Attorneys with a public interest law firm have filed a lawsuit on behalf of the Religious Rights Foundation of Pennsylvania and the parents of two Centre Country parochial school students.
The school district is said to be "denying parochial students the ability to participate in extracurricular and cocurricular activities at the school district" in violation of the First Amendment's Free Exercise Clause and the 14th Amendment's Equal Protection Clause in the United States Constitution.
"In Pennsylvania, homeschool students are able to participate in these activities, as well as charter school students -- neither of which are enrolled in the State College Area School District," explains Thomas Breth, special counsel to the Thomas More Society.
The school district has a non-discrimination policy that permits non-parochial school students who reside in the district access to school district educational programs and activities. Yet, the school district justifies its exclusion of parochial school students from the same programs and activities by claiming their inclusion would take away opportunities from students attending district schools.
"The fundamental issue is that the State College Area School District is permitting non-students -- students that aren't enrolled in the school district -- to participate in these school district-sponsored activities while excluding parochial school students," the attorney continues.
He says when similar cases have come before the United States Supreme Court in the past, the court has ruled that denying generally available benefits solely on account of religious identity imposes penalties on the free exercise of religion.
Breth expects to have a status conference in front of the judge within the next 60 days. He says the plaintiffs are asking that the students they represent be given the same opportunities to participate in activities as other non-students of the school district.
"We are hoping that they will see the wisdom behind the legal theories and the legal principles that are supported by our United States Constitution, and also the Pennsylvania Constitution, that indicate that students have a fundamental right in the Commonwealth of Pennsylvania to an education," Breth says.
AFN is seeking comment from the school district.
In Massachusetts, a Christian law firm is prepared to fight a public school system for unlawfully discriminating against a Christian school for the curriculum it plans to use.
Mat Staver, founder and chairman of Liberty Counsel, reports that Greenfield Public Schools (GPS District) has refused to approve the application of the Providence Moldovian Baptist Church and its school, Providence Christian Academy, because of its religious mission to teach students using a Christian school curriculum.
Liberty Counsel has sent a letter accusing the district of violating the First Amendment and Massachusetts law and demanding that it refrain from further discrimination and avoid legal action by approving the application by August 10, 2023.
"This curriculum … is accredited by a lot of different accrediting institutions, and it's been around for a long time. It's produced by Pensacola Christian College, and it's used a lot for homeschoolers," Staver explains. "In fact, in Massachusetts, homeschoolers are able to use the Abeka program, so it should be a no-brainer that the school would not take issue with the Abeka program."

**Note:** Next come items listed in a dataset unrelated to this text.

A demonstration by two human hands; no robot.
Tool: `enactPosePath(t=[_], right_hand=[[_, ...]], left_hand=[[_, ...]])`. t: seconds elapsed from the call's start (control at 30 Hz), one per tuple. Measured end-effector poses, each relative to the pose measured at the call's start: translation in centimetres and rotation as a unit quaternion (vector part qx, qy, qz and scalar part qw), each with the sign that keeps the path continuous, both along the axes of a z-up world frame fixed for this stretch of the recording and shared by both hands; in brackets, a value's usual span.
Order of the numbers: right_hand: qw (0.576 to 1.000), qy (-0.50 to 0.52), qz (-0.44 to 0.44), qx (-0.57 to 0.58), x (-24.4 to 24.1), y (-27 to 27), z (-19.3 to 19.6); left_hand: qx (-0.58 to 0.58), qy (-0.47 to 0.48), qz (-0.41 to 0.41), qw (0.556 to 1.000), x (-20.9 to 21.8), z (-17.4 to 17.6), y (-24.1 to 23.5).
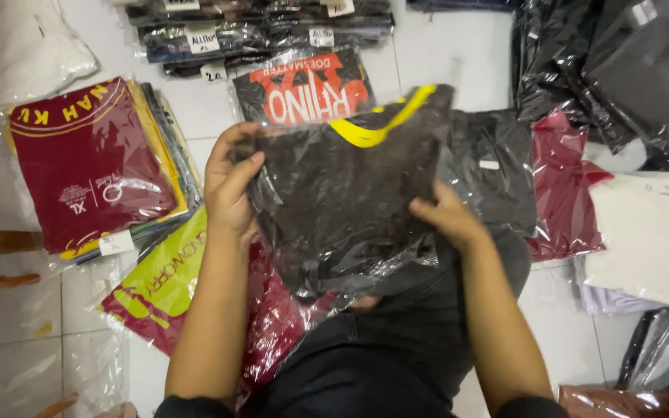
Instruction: The person sits on the floor surrounded by stacks of packaged clothing. They pick up plastic-wrapped shirts, write on the packaging with a marker, and apply adhesive tape to secure the labels. The person handles various shirts, including black and maroon ones, and organizes them into piles.
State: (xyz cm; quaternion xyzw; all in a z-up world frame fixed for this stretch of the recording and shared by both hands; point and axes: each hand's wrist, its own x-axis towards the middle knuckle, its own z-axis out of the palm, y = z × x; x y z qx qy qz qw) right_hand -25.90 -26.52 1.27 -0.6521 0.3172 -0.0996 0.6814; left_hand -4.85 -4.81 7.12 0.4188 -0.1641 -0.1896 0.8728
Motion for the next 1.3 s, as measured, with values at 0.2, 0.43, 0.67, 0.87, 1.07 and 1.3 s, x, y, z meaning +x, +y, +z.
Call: enactPosePath(t=[0.2,0.43,0.67,0.87,1.07,1.3], right_hand=[[0.999,0.050,0.002,-0.004,-0.1,2.3,1.1],[0.934,0.081,0.172,-0.303,5.5,-1.9,8.6],[0.720,-0.045,0.034,-0.692,13.6,-1.1,8.3],[0.836,-0.074,0.007,-0.544,9.5,4.2,5.7],[0.922,-0.065,-0.076,-0.375,5.4,1.8,4.1],[0.975,-0.050,-0.166,-0.143,6.1,1.9,3.3]], left_hand=[[0.053,0.115,0.095,0.987,-0.1,-0.1,1.7],[0.072,0.194,0.112,0.972,-3.6,0.0,4.6],[0.270,0.297,-0.088,0.912,-6.3,-4.2,3.4],[0.252,0.390,-0.099,0.880,-7.2,-11.3,2.5],[0.233,0.411,-0.105,0.875,-7.7,-10.4,2.4],[0.178,0.429,-0.121,0.877,-9.2,-9.3,1.0]])
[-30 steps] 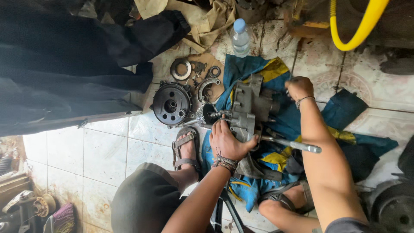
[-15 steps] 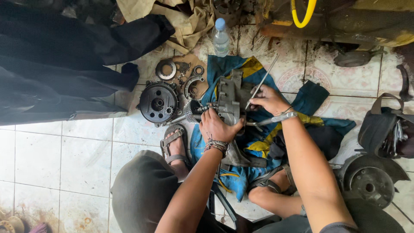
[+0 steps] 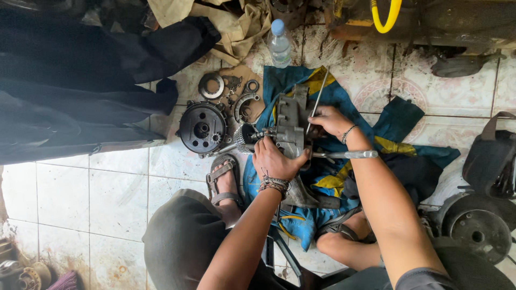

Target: The person is working on a disassembled engine block placed on a cloth on the floor. They use a wrench to tighten bolts on the engine casing and occasionally adjust the position of the engine and internal components.

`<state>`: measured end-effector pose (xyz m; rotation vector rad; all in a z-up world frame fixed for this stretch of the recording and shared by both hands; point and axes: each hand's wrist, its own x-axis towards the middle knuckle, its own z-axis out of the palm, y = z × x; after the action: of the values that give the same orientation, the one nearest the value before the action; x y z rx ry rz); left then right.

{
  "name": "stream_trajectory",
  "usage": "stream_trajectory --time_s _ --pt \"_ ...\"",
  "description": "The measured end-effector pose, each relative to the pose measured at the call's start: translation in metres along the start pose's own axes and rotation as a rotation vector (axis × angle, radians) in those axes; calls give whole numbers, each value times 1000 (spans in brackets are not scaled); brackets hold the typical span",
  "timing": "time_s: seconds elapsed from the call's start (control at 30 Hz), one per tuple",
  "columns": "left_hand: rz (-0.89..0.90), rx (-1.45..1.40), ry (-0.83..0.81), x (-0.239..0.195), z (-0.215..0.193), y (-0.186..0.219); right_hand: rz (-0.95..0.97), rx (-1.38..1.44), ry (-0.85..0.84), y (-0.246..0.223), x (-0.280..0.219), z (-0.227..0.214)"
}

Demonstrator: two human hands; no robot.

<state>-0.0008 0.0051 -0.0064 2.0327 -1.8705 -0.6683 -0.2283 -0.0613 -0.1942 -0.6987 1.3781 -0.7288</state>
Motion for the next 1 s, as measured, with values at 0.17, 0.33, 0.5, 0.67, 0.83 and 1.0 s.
stream_trajectory --time_s 0.17,0.33,0.5,0.67,0.83,1.0 --pt "1 1 -6 0 0 0 38 -260 -43 40 19 5" --pt "-4 5 -30 1 -8 6 13 -508 -59 57 31 3" --pt "-20 13 -48 1 -9 6 -35 -334 -53 47 22 4" --pt "-20 23 -52 2 -13 9 47 -415 -64 32 17 3" --pt "-28 33 -72 4 -18 13 83 -535 -99 45 38 -1" --pt "3 37 -91 11 -15 8 141 -553 -109 42 41 0"
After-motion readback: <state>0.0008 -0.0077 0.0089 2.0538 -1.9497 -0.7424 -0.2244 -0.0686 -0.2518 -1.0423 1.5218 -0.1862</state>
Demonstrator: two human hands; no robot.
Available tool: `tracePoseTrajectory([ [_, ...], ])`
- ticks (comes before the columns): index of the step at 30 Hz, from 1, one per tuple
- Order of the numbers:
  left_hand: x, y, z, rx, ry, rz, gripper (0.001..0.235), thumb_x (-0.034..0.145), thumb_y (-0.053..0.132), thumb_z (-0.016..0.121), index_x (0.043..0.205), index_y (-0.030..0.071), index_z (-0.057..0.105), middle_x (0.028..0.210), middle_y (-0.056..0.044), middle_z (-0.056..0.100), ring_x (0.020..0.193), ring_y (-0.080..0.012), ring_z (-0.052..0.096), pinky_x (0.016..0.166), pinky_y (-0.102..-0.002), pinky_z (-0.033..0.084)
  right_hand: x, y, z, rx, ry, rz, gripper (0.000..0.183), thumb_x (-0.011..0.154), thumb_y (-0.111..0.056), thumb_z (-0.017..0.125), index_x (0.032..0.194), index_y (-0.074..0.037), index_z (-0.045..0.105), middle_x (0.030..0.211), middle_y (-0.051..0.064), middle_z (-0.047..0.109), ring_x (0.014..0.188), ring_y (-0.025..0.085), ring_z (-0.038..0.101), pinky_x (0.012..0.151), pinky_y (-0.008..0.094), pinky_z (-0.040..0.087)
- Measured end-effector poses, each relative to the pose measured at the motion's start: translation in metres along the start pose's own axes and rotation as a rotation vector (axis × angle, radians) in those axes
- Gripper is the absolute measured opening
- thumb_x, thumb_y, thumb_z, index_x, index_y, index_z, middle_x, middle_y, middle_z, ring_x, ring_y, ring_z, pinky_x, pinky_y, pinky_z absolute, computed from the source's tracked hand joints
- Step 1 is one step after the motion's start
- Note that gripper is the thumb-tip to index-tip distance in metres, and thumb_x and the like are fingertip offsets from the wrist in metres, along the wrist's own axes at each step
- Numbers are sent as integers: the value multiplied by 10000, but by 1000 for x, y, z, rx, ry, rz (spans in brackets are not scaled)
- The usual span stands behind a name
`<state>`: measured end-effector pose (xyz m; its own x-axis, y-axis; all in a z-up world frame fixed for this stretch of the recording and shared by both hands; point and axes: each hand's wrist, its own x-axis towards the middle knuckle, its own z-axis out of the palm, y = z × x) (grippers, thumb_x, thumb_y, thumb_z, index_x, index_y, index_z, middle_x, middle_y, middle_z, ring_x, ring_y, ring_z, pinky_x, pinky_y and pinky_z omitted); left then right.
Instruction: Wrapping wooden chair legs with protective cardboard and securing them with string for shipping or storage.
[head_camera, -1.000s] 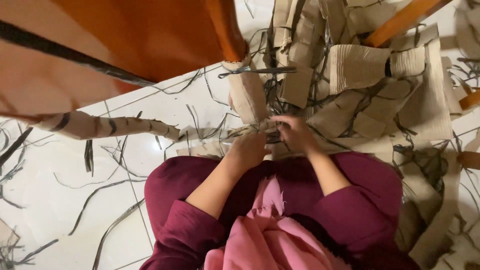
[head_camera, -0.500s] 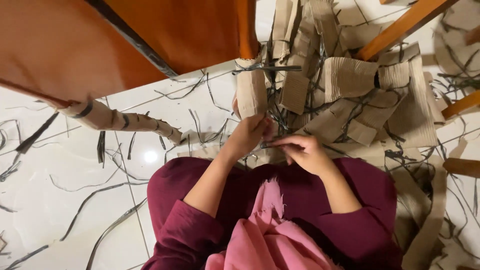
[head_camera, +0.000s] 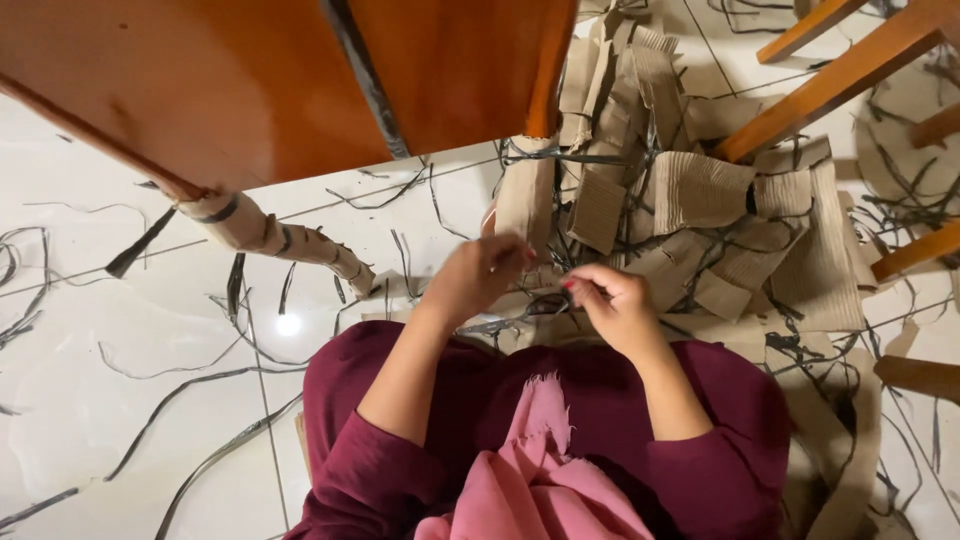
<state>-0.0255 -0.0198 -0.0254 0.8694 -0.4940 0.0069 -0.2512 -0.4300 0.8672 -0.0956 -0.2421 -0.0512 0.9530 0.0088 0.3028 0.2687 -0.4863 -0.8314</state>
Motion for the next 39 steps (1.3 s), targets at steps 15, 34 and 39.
tracePoseTrajectory([
  [15, 45, -20, 24, -12, 582, 18, 538, 754, 190, 785, 1235, 153, 546, 1010, -178, 744, 917, -455, 731, 813, -559, 595, 18, -9, 57, 103, 650, 380, 83, 992, -112, 736, 957, -48, 774, 591, 70, 638, 590, 107, 579, 550, 227, 409],
  [34, 71, -99, 4, -809, 322, 145, 281, 878, 160, 844, 1038, 96, 623, 850, -57, 767, 823, -121, 711, 842, -290, 581, 77, -5, 131, 152, 705, 83, 299, 997, 10, 537, 1246, 7, 703, 562, 144, 633, 463, 203, 656, 454, 280, 547],
  [39, 73, -88, 7, -927, 304, 90, 153, 990, 202, 725, 1073, 108, 637, 887, -3, 748, 862, -93, 687, 881, -278, 563, 90, 0, 131, -315, 755, -89, 260, 904, 28, 543, 1031, -47, 756, 737, 108, 641, 653, 330, 674, 579, 360, 541],
])
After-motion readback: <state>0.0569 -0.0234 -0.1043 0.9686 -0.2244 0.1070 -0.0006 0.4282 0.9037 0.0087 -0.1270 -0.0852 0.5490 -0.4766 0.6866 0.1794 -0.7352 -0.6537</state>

Instead, the GPS District has gone on record to denigrate Abeka, Christian teaching, Christian curriculum, and Providence Christian Academy.
"[To say] that their kids in Massachusetts should have nothing to do with this kind of teaching is egregious," Staver contends. "So, we sent that letter demanding that they respond with full authorization for the school so they can operate effectively on September the 5th. If they don't, then we will litigate."
He adds that this is "an outrageous situation."
In Wisconsin, a conservative law firm this week filed an open records lawsuit against a school in Eau Claire. Wisconsin Institute for Law & Liberty (WILL) attorney Cory Brewer says the focus is on parental involvement and school districts' transparency.
"What prompted this lawsuit was an announcement that was made to children on the second to last day of school … in early June," she explains. "Students were called into the music room to hear about one of their teachers that was undergoing a gender transition from male to female."
Parents were not notified about that ahead of time, and official requests for the script were denied, with parents and WILL being told that the statement was only to be read verbally, not shared electronically.
"We've asked the court to require the district to produce this document," Brewer details about the lawsuit. "We think it's a pretty clear violation of open records law for the district to withhold it."
The district now claims it cannot produce the statement because it is part of an ongoing investigation.
"After the events of June 5 and the inquiries received from certain parents, it was decided that there should be a formal investigation of the events of that day (and the planning that preceded that day) to determine if there were any missteps under school district policy," a statement from the Eau Claire Area School District to AFN reads. "With the summer season upon us, the investigation has encountered some issues with witness/employee availability. Work on the investigation is ongoing."
Meanwhile, WILL hopes to address the "pattern of this lack of transparency."
"Parents in states all over the country are understandably frustrated, so we're really glad to be taking a stand on their behalf and advocating for more transparency and more parental involvement on these types of issues," she says.